I have a working parser, but I've just realised I do not cater for comments. In the DSL I am parsing, comments start with a ;
character. If a ;
is encountered, the rest of the line is ignored (not all of it however, unless the first character is ;
).
I am extending RegexParsers
for my parser and ignoring whitespace (the default way), so I am losing the new line characters anyway. I don't wish to modify each and every parser I have to cater for the possibility of comments either, because statements can span across multiple lines (thus each part of each statement may end with a comment). Is there any clean way to acheive this?
One thing that may influence your choice is whether comments can be found within your valid parsers. For instance let's say you have something like:
val p = "(" ~> "[a-z]*".r <~ ")"
which would parse something like ( abc )
but because of comments you could actually encounter something like:
( ; comment goes here
abc
)
Then I would recommend using a TokenParser or one of its subclass. It's more work because you have to provide a lexical parser that will do a first pass to discard the comments. But it is also more flexible if you have nested comments or if the ;
can be escaped or if the ;
can be inside a string literal like:
abc = "; don't ignore this" ; ignore this
On the other hand, you could also try to override the value of whitespace to be something like
override protected val whiteSpace = """(\s|;.*)+""".r
Or something along those lines.
For instance using the example from the RegexParsers scaladoc:
import scala.util.parsing.combinator.RegexParsers
object so1 {
Calculator("""(1 + ; foo
(1 + 2))
; bar""")
}
object Calculator extends RegexParsers {
override protected val whiteSpace = """(\s|;.*)+""".r
def number: Parser[Double] = """\d+(\.\d*)?""".r ^^ { _.toDouble }
def factor: Parser[Double] = number | "(" ~> expr <~ ")"

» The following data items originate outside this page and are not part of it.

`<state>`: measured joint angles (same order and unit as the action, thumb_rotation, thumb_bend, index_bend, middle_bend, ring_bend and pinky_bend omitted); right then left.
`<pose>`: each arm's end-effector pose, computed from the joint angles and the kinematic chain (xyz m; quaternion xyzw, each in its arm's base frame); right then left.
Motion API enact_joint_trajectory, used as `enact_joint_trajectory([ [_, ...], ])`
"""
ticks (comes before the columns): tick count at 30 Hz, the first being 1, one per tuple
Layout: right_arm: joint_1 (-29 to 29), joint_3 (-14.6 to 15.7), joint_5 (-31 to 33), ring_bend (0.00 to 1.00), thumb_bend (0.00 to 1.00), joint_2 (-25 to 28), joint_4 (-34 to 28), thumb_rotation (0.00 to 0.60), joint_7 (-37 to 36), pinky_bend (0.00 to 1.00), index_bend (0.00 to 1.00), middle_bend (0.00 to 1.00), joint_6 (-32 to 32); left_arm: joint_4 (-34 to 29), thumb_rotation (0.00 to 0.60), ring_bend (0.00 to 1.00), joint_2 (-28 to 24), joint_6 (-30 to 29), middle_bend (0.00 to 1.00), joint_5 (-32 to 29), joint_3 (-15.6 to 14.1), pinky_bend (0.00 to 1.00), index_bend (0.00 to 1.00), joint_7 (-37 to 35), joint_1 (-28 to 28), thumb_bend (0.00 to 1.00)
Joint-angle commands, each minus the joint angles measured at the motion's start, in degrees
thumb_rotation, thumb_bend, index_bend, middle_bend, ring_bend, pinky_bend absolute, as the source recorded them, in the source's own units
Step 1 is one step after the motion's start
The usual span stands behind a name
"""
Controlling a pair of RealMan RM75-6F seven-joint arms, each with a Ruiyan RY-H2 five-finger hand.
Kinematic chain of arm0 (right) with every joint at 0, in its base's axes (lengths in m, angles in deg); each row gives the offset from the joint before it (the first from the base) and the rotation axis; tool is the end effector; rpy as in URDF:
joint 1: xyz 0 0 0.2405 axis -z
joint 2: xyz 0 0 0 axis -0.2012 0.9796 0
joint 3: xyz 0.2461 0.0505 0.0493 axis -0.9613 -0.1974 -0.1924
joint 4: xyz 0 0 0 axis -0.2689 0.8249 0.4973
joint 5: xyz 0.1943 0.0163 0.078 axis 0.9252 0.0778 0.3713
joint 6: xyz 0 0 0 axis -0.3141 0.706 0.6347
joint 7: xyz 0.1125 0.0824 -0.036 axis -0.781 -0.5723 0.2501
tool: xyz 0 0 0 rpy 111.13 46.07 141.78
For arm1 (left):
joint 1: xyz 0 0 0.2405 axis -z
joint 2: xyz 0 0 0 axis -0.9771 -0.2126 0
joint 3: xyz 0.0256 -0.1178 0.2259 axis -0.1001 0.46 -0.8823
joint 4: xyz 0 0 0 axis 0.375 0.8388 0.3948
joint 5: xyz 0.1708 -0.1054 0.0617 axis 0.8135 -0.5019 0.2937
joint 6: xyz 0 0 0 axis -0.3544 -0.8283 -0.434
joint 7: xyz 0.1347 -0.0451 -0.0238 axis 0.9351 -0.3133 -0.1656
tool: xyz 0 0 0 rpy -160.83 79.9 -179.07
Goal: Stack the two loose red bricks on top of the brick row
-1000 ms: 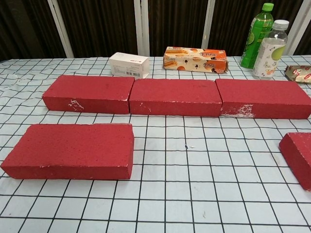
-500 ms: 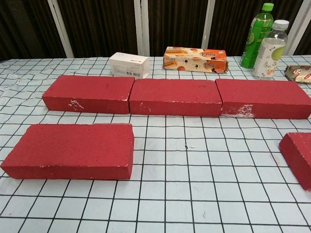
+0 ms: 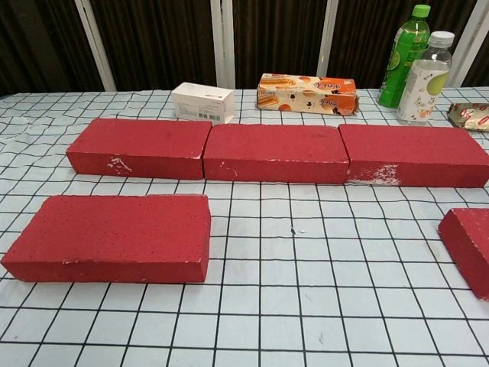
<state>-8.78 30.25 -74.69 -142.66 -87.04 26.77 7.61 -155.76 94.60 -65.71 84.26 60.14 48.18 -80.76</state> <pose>-0.3029 -0.2271 0.0890 0.7287 -0.4352 0.1524 0.5063 -0.2907 0.1384 0.1601 -0.5578 -0.3355 -0.3492 0.6741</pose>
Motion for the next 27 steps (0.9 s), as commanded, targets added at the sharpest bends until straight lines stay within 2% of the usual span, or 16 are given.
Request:
enact_joint_trajectory([
  [1, -0.16, -0.05, 0.21, 0.09, 0.15, -0.43, 0.23, 0.6, 0.09, 0.0, 0.01, 0.12, 0.39, 0.02, 0.6, 0.0, -0.03, 0.03, 0.0, -0.04, 0.03, 0.17, 0.02, -0.06, 0.03, 0.0],
  [8, -0.37, 0.07, 0.51, 0.14, 0.15, -1.2, 0.5, 0.6, 0.71, 0.0, 0.1, 0.19, 1.59, -0.04, 0.6, 0.0, -0.1, 0.14, 0.0, -0.2, 0.07, 0.17, 0.02, -0.18, 0.06, 0.0],
  [17, -0.6, 0.11, 0.15, 0.15, 0.15, -0.67, 0.1, 0.6, -0.03, 0.0, 0.23, 0.21, 2.21, -0.16, 0.6, 0.0, -0.23, 0.21, 0.0, -0.3, 0.08, 0.17, 0.02, -0.38, 0.07, 0.0],
  [23, -0.81, -1.74, -1.06, 0.15, 0.15, 4.24, -5.34, 0.6, -0.72, 0.0, 0.25, 0.21, 5.31, -0.18, 0.6, 0.0, -0.49, 0.27, 0.0, -0.42, 0.12, 0.17, 0.02, -1.06, 0.07, 0.0],
  [27, -1.9, -4.63, -0.34, 0.15, 0.15, 9.99, -12.23, 0.6, 0.56, 0.0, 0.25, 0.21, 7.83, -0.04, 0.6, 0.0, -0.62, 0.53, 0.0, -0.68, 0.25, 0.17, 0.02, -1.42, 0.21, 0.0],
])
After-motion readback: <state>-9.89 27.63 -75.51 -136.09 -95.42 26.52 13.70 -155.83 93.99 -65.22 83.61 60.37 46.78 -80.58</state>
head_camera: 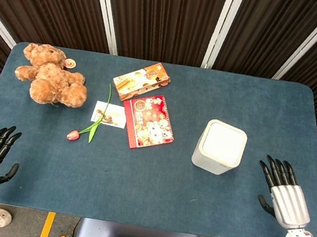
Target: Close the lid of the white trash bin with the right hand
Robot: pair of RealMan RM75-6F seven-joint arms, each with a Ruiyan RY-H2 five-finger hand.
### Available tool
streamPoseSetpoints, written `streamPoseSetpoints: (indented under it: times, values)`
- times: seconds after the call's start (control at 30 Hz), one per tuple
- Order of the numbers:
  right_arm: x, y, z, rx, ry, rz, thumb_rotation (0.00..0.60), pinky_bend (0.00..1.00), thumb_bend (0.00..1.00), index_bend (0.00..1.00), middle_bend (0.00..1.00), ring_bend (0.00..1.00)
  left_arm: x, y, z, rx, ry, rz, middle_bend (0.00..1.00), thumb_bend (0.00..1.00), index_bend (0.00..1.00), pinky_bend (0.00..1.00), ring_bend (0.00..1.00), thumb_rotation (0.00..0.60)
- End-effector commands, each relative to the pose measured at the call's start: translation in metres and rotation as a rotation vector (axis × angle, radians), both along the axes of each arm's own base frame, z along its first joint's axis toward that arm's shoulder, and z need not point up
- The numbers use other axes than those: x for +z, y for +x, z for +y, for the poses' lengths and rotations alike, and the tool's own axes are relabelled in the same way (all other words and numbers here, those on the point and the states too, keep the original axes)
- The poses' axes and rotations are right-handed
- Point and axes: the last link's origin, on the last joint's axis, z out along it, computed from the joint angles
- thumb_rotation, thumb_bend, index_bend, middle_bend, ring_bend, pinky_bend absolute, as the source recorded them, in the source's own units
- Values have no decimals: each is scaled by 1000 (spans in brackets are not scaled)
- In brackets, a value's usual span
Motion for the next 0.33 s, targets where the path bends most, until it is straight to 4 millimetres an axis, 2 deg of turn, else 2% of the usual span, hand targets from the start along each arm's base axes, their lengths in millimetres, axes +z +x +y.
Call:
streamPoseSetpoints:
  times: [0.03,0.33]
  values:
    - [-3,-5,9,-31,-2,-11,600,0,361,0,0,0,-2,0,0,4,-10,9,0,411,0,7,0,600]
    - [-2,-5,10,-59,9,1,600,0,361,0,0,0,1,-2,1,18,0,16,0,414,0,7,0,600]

def term: Parser[Double] = factor ~ rep("*" ~ factor | "/" ~ factor) ^^ {
case number ~ list => (number /: list) {
case (x, "*" ~ y) => x * y
case (x, "/" ~ y) => x / y
}
}
def expr: Parser[Double] = term ~ rep("+" ~ log(term)("Plus term") | "-" ~ log(term)("Minus term")) ^^ {
case number ~ list => list.foldLeft(number) { // same as before, using alternate name for /:
case (x, "+" ~ y) => x + y
case (x, "-" ~ y) => x - y
}
}
def apply(input: String): Double = parseAll(expr, input) match {
case Success(result, _) => result
case failure: NoSuccess => scala.sys.error(failure.msg)
}
}
This prints:
Plus term --> [2.9] parsed: 2.0
Plus term --> [2.10] parsed: 3.0
res0: Double = 4.0
Just filter out all the comments with a regex before you pass the code into your parser.
def removeComments(input: String): String = {
"""(?ms)\".*?\"|;.*?$|.+?""".r.findAllIn(input).map(str => if(str.startsWith(";")) "" else str).mkString
}
val code =
"""abc "def; ghij"
abc ;this is a comment
def"""
println(removeComments(code))